[Problem to solve]
Could you say how many lines below contain the word "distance"? Give the number with no other text.

[Provided entries]
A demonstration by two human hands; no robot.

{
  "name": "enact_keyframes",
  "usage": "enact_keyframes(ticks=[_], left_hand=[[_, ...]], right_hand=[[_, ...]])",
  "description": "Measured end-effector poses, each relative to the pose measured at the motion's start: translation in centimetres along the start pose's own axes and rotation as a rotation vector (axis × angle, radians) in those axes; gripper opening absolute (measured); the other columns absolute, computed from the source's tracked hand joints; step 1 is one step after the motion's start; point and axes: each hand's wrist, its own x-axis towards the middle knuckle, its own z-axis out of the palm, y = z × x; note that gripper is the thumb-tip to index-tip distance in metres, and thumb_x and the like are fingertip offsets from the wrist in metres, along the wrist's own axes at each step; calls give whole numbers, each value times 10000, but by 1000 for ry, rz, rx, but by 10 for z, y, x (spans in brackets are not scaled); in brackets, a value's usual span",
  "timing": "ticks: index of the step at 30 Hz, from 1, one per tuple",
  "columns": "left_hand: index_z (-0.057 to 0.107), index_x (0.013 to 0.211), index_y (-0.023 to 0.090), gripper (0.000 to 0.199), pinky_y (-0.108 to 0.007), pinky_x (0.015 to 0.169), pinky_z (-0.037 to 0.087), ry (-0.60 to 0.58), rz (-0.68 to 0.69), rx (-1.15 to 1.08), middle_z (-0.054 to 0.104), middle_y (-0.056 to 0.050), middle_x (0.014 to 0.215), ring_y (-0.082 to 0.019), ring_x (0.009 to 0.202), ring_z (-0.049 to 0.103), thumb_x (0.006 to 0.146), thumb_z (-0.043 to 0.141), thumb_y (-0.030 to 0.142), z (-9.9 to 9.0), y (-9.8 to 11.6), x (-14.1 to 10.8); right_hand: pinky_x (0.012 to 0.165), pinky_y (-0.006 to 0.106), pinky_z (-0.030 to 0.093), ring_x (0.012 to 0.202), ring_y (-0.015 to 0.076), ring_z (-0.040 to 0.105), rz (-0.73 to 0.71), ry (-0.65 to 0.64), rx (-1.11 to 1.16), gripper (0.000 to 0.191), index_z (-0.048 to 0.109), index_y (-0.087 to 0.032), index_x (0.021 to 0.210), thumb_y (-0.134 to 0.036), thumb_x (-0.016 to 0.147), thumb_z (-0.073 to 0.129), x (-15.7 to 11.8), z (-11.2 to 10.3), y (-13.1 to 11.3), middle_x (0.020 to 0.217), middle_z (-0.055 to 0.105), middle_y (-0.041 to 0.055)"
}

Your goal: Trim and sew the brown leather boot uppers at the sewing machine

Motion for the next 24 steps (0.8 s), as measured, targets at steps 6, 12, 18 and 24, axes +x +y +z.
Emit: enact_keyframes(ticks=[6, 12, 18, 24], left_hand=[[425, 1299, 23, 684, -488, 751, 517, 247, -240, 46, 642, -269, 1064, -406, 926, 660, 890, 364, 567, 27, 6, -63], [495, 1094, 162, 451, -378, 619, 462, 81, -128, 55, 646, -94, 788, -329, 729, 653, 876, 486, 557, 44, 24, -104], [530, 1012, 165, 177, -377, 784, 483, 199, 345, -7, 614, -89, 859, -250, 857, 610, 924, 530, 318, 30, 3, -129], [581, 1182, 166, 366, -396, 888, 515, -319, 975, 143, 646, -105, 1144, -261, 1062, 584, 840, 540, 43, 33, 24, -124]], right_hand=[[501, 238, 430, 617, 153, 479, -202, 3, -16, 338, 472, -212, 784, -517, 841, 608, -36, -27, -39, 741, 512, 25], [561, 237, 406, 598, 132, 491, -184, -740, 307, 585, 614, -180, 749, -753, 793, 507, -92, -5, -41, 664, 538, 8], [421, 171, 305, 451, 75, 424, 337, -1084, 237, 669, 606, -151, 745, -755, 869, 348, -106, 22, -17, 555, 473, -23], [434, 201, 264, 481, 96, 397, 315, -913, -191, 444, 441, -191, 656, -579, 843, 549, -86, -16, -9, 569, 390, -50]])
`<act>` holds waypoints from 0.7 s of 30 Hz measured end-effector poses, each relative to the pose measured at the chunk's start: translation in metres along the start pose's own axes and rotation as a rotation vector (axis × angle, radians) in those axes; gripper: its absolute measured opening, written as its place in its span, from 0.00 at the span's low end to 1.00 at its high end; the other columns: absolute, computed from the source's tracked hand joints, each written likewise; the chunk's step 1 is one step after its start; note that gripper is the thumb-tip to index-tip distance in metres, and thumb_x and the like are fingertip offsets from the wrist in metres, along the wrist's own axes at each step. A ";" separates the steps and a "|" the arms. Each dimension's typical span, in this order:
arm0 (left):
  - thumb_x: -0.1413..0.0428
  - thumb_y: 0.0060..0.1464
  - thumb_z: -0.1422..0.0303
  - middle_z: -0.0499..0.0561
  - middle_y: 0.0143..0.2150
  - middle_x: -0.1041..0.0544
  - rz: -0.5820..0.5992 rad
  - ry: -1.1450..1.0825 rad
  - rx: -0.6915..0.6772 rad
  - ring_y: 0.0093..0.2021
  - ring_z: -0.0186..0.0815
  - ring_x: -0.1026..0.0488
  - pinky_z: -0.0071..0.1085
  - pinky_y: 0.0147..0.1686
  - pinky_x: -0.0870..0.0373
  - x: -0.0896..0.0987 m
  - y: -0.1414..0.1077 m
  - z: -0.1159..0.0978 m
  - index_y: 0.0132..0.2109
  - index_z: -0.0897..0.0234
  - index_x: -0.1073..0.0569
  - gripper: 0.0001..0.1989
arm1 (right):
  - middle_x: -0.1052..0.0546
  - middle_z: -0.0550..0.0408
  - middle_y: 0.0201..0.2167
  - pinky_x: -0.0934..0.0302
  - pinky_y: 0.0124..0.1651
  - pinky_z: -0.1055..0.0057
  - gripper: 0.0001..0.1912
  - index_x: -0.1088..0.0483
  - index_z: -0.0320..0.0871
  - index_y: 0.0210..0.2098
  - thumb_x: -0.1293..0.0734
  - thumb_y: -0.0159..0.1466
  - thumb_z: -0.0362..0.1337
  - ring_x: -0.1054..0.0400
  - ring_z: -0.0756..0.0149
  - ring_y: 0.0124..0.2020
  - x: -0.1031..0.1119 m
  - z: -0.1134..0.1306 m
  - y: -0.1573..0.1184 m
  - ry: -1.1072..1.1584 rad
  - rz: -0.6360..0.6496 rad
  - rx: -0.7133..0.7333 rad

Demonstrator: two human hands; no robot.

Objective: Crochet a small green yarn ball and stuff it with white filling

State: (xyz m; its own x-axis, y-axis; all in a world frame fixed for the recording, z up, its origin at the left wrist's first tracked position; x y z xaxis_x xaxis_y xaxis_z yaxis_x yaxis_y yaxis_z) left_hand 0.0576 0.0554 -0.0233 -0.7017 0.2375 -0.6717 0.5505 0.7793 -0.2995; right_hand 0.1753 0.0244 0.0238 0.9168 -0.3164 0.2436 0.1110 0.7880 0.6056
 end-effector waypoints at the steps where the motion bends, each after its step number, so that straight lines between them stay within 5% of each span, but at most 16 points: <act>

[Exercise solution]
2